### Problem to solve
Everything in the listing below should be repeated exactly, apart from the pictures.

### Collected data
————
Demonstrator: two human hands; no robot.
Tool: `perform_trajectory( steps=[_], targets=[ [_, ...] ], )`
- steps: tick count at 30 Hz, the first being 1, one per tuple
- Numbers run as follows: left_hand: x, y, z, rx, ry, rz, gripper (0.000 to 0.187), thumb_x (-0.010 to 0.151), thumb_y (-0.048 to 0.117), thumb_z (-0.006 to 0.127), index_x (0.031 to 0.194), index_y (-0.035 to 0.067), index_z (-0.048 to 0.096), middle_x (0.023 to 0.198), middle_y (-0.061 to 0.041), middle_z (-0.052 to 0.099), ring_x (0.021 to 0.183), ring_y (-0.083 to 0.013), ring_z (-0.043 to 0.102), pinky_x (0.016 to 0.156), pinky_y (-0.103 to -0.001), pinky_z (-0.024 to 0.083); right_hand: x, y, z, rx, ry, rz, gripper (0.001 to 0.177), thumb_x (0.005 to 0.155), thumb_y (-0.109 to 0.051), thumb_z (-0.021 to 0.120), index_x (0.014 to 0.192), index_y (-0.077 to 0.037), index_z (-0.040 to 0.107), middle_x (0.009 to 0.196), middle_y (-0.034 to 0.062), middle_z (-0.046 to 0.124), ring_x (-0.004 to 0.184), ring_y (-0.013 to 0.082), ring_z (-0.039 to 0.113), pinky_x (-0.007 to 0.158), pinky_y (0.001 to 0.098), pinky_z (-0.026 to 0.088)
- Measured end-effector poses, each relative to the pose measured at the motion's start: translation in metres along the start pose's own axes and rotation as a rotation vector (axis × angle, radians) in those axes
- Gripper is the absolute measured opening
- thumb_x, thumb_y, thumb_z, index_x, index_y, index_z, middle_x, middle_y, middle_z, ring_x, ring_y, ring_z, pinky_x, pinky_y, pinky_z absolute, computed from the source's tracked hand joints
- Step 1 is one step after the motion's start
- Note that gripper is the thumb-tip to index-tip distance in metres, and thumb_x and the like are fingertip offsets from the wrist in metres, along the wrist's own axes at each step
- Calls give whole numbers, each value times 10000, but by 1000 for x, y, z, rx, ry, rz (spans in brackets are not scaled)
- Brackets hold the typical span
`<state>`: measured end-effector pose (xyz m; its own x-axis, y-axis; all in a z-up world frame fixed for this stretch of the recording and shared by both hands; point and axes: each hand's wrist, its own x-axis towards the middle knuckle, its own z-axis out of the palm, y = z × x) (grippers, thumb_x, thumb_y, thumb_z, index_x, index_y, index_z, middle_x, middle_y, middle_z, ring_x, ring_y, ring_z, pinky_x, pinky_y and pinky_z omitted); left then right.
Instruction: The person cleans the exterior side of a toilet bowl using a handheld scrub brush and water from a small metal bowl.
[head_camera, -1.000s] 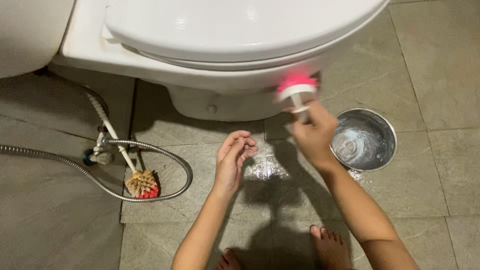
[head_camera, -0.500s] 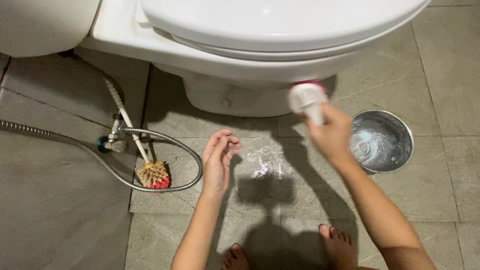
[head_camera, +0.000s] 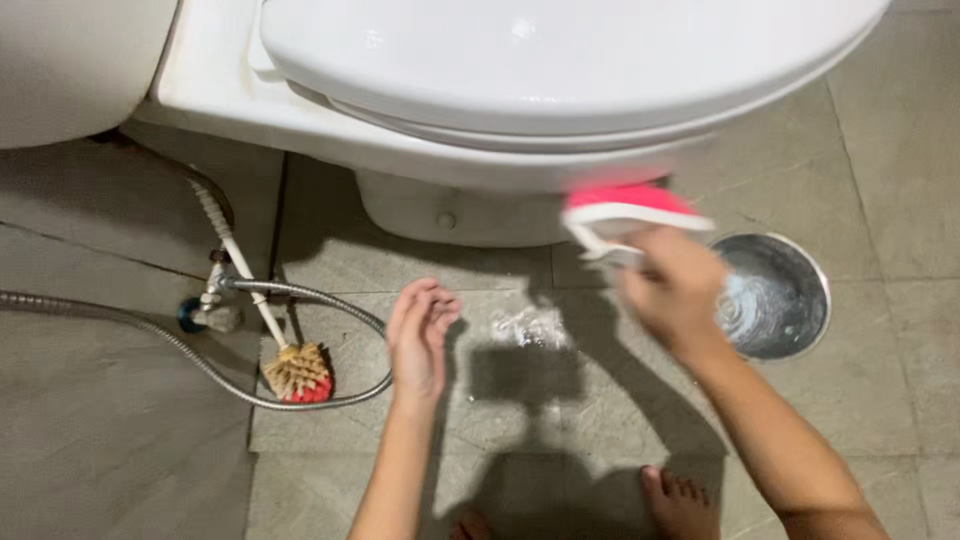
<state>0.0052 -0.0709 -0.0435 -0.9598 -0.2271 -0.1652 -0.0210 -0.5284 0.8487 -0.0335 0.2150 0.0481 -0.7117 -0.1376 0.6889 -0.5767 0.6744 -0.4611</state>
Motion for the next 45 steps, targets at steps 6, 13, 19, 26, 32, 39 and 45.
perform_trajectory(
  steps=[6,13,19,26,32,39,45],
  targets=[
    [9,-20,19,-77,-24,-99,210,1039,100,509,1168,-20,622,969,-113,668,912,-208,667,828,-323,556,14,-23,15,47,-118,-171,173,879,-29,687,1044,-56,730,859,116,697,735,240,690,658,364,548],
    [7,1,7,-54,2,4,193,1042,88,495,1132,-22,625,955,-121,669,886,-205,655,810,-320,568,9,8,36,-324,101,-308,104,945,-147,734,1013,-172,809,733,28,680,681,177,619,620,377,427],
    [3,-1,16,80,-16,115,172,1023,104,534,1106,-16,624,971,-108,670,883,-193,648,778,-292,574,4,58,17,-459,400,-246,190,995,-227,646,1030,-245,832,700,-3,419,755,199,479,919,427,284],
    [-52,37,100,1018,-252,1162,329,922,163,752,1188,36,606,1185,-129,611,1159,-295,574,1038,-425,480,7,14,49,-521,380,-475,135,1008,-303,729,1087,-244,821,763,-98,516,769,133,469,911,381,230],
    [-14,41,144,1344,-262,1287,268,917,48,740,1177,63,680,1127,-57,636,1101,-248,595,898,-393,472,1,36,47,-481,430,-397,158,940,-224,739,1048,-249,852,796,-87,562,820,143,504,946,398,253],
    [25,1,117,1464,-334,1476,68,1000,70,744,1061,70,714,935,-65,674,877,-154,543,702,-307,373,-33,61,31,-436,407,-407,175,936,-273,826,1069,-252,714,927,-37,443,919,194,414,928,408,246],
    [29,-3,84,1405,-171,1440,113,945,-3,679,1049,26,712,965,-93,684,975,-209,598,912,-353,514,-45,60,50,-308,213,-298,242,868,-122,791,1022,-155,607,982,45,437,989,229,409,877,419,302]
  ],
)
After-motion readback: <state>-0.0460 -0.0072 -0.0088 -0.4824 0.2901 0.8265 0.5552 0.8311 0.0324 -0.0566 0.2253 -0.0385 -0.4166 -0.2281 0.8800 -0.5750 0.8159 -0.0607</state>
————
### Task output
Demonstrator: two human hands; no robot.
Tool: `perform_trajectory( steps=[_], targets=[ [_, ...] ], )`
- steps: tick count at 30 Hz, the first being 1, one per tuple
- Numbers run as follows: left_hand: x, y, z, rx, ry, rz, gripper (0.000 to 0.187), thumb_x (-0.010 to 0.151), thumb_y (-0.048 to 0.117), thumb_z (-0.006 to 0.127), index_x (0.031 to 0.194), index_y (-0.035 to 0.067), index_z (-0.048 to 0.096), middle_x (0.023 to 0.198), middle_y (-0.061 to 0.041), middle_z (-0.052 to 0.099), ring_x (0.021 to 0.183), ring_y (-0.083 to 0.013), ring_z (-0.043 to 0.102), pinky_x (0.016 to 0.156), pinky_y (-0.103 to -0.001), pinky_z (-0.024 to 0.083); right_hand: x, y, z, rx, ry, rz, gripper (0.001 to 0.177), thumb_x (0.005 to 0.155), thumb_y (-0.109 to 0.051), thumb_z (-0.021 to 0.120), index_x (0.014 to 0.192), index_y (-0.077 to 0.037), index_z (-0.040 to 0.107), middle_x (0.009 to 0.196), middle_y (-0.034 to 0.062), middle_z (-0.046 to 0.124), ring_x (-0.004 to 0.184), ring_y (-0.013 to 0.082), ring_z (-0.039 to 0.113), pinky_x (-0.007 to 0.158), pinky_y (0.001 to 0.098), pinky_z (-0.026 to 0.088)
- Measured end-effector poses, each relative to the pose measured at the motion's start: translation in metres along the start pose's own axes and rotation as a rotation vector (axis × angle, radians) in those axes
- Gripper is the absolute measured opening
- thumb_x, thumb_y, thumb_z, index_x, index_y, index_z, middle_x, middle_y, middle_z, ring_x, ring_y, ring_z, pinky_x, pinky_y, pinky_z absolute, computed from the source's tracked hand joints
- Step 1 is one step after the motion's start
- Note that gripper is the thumb-tip to index-tip distance in metres, and thumb_x and the like are fingertip offsets from the wrist in metres, along the wrist's own axes at each step
- Calls give whole numbers, each value times 10000, but by 1000 for x, y, z, rx, ry, rz (spans in brackets are not scaled)
- Brackets hold the typical span
`<state>`: measured end-effector pose (xyz m; its own x-axis, y-axis; all in a z-up world frame fixed for this stretch of the recording and shared by both hands; point and axes: each hand's wrist, its own x-axis towards the middle knuckle, its own z-axis out of the palm, y = z × x) (grippers, thumb_x, thumb_y, thumb_z, index_x, index_y, index_z, middle_x, middle_y, middle_z, ring_x, ring_y, ring_z, pinky_x, pinky_y and pinky_z omitted); left then right.
Instruction: The person cleans the exterior side of a toilet bowl using a handheld scrub brush and water from a small metal bowl.
[head_camera, -1.000s] 
[head_camera, -0.500s] 
[head_camera, +0.000s] 
<state>0.0052 -0.0709 -0.0435 -0.9598 -0.2271 -0.1652 -0.0210 -0.5284 0.8487 -0.0335 0.2150 0.0481 -0.7117 -0.1376 0.6889 -0.5767 0.6744 -0.4611</state>
Motion for the next 45 steps, targets at steps 6, 13, 19, 26, 32, 39 and 45.
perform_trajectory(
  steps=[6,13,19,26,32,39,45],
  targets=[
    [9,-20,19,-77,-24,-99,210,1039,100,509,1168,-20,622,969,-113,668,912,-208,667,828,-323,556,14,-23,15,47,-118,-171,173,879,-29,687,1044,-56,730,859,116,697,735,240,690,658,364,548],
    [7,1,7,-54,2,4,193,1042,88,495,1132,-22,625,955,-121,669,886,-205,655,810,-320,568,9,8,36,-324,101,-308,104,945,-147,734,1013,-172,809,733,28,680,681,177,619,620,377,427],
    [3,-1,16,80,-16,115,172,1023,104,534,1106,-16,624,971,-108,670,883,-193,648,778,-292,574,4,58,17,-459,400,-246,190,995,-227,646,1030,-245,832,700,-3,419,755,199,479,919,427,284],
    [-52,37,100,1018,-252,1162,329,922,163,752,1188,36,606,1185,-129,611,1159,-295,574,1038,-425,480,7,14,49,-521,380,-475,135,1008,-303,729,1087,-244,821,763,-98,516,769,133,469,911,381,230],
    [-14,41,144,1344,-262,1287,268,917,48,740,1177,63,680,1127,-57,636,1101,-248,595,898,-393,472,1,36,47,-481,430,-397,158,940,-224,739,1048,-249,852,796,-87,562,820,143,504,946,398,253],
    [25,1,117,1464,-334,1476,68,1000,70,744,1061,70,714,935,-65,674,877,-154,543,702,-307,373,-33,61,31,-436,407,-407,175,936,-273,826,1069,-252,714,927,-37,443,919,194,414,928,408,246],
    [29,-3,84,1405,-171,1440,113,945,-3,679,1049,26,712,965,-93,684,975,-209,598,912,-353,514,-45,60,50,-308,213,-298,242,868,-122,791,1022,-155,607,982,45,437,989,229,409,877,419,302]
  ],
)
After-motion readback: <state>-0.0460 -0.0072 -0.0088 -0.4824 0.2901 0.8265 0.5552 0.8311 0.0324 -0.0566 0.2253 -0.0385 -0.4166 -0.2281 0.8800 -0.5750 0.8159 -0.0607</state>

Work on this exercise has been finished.